* * * * * *

Quietly and still animatedly passed the days, weeks, and months. Natalie never spoke of the approaching separation.

An inexplicable discomfort tormented Lensky. Natalie had guessed rightly--he had concluded the engagement with Morinsky with quite precipitate haste, not only in order thereby to win the opportunity of acquiring with one stroke a large sum of money which would put an end to his pecuniary difficulties, but because in intercourse with the old friends of his bachelor days in ---- he had first significantly realized how much he had had to restrain himself to live morally and uprightly at the side of his wife; and because his gypsy nature, bound for years, now demanded its rights.

Still it vexed him that Natalie remained so calm in the face of the approaching parting. Now, when the farewell drew near, his heart failed him. Did she, then, no longer love him?

The thought was unbearable to him, prevented him from working. He wrote everything wrong on the note paper.

The lilies were dead, the days became short, and the first leaves fell in the grass, but the foliage was still thick, only here and there one saw a yellow spot in a bluish green tree, and the rustling had no longer the old soft sound.

"The trees have lost their voice, they have become hoarse, the old melting sound is gone!" said Natalie. The roses, in truth bloomed more beautifully than in summer; still one saw, significantly, the approach of autumn, and Lensky had the repugnant feeling that near by something lay dying.

His work did not please him.

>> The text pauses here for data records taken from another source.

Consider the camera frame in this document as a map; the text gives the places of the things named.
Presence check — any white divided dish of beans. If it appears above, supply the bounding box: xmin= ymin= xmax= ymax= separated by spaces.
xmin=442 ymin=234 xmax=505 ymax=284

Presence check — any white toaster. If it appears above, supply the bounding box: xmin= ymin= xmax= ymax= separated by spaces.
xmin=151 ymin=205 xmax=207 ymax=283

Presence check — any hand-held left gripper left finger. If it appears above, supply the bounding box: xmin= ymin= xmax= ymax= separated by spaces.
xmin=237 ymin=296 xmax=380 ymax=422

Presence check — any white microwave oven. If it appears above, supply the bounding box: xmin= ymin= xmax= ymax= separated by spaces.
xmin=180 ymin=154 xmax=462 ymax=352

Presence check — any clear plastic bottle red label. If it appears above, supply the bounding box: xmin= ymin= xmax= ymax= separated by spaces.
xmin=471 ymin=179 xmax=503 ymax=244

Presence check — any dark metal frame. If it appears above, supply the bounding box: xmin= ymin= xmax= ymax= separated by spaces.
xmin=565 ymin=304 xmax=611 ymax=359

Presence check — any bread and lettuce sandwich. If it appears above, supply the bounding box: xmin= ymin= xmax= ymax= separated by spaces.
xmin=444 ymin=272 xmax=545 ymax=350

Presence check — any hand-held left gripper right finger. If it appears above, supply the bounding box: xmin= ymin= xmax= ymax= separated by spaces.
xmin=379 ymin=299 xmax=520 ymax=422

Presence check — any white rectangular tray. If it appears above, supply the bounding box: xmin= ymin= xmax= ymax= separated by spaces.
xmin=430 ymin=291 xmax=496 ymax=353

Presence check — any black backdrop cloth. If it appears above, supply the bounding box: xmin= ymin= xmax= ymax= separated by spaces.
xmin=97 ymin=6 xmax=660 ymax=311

Three times already he had heard Natalie pass by his door; each time he had thought, now she will come in; he had already stretched his arms out to her, but she did not come. He threw away his pen and sprang up to look for her.

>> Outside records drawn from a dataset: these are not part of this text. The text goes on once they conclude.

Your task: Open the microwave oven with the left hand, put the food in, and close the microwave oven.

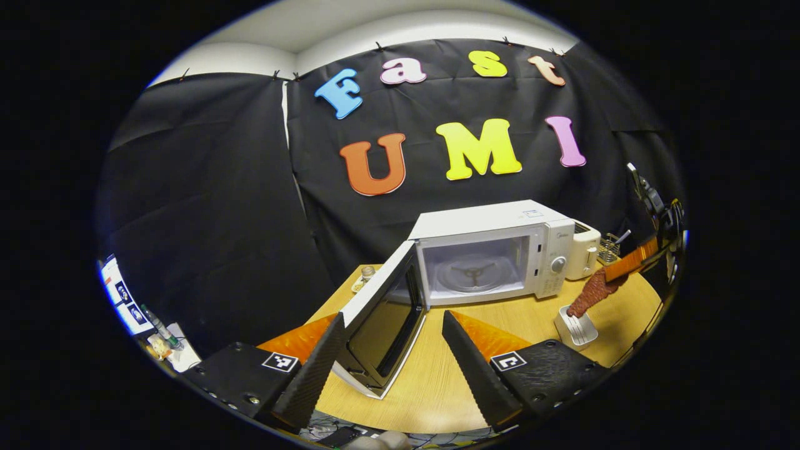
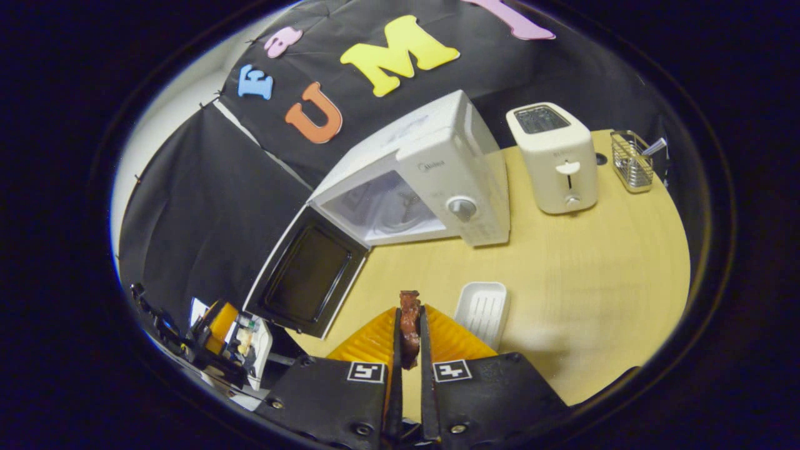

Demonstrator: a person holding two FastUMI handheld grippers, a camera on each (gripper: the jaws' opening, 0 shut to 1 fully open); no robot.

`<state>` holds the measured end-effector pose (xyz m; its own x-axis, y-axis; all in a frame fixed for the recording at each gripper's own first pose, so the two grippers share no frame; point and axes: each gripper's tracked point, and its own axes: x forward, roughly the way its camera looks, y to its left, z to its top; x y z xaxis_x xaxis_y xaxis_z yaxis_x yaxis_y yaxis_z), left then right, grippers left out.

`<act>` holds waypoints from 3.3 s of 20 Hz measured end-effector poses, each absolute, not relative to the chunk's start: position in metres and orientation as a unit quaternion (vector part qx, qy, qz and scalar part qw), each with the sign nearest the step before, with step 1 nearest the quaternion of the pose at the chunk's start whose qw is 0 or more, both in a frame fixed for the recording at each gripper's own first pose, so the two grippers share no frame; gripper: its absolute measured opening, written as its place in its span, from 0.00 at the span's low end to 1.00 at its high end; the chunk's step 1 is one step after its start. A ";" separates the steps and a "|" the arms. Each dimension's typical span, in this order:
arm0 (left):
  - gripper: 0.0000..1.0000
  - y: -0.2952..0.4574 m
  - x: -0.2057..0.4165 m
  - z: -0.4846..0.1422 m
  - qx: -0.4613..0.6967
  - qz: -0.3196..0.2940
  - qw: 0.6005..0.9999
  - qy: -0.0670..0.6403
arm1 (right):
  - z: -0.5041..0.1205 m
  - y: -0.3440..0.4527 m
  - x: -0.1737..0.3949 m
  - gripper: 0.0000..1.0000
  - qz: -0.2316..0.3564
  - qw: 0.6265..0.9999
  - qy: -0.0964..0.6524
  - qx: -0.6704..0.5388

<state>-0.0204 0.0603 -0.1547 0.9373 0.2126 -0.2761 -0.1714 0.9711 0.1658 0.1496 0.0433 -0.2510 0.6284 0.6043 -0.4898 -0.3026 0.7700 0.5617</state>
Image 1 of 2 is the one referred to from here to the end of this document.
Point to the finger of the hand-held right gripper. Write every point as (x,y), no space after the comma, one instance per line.
(634,261)

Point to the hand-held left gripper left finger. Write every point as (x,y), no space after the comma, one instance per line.
(312,375)

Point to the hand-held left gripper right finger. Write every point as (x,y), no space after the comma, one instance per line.
(472,369)

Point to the reddish brown meat slab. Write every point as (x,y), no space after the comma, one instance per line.
(594,290)

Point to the white microwave oven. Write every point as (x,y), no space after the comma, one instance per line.
(481,219)

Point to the metal spoon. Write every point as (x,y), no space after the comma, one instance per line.
(623,236)

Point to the cream white toaster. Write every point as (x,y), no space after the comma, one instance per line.
(581,253)

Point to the white rectangular tray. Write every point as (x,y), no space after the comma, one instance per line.
(578,331)

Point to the clear plastic water bottle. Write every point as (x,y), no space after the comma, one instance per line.
(367,278)

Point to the green marker pen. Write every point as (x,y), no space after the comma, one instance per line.
(161,326)

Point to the black backdrop cloth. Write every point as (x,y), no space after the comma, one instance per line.
(206,206)

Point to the white printed sheet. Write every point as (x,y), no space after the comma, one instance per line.
(122,297)

It was a late September afternoon. It had rained for three days, and the air was cool.

Natalie sat in the brown-wainscoted ground-floor sitting-room, in one of the gigantic, high-backed arm-chairs near the chimney, in which flickered a gay wood fire. The windows were open. The noise from without of the rain drops softly gliding down between the leaves, the blustering of the high swollen brook, mingled with the crackling and popping of the burning wood.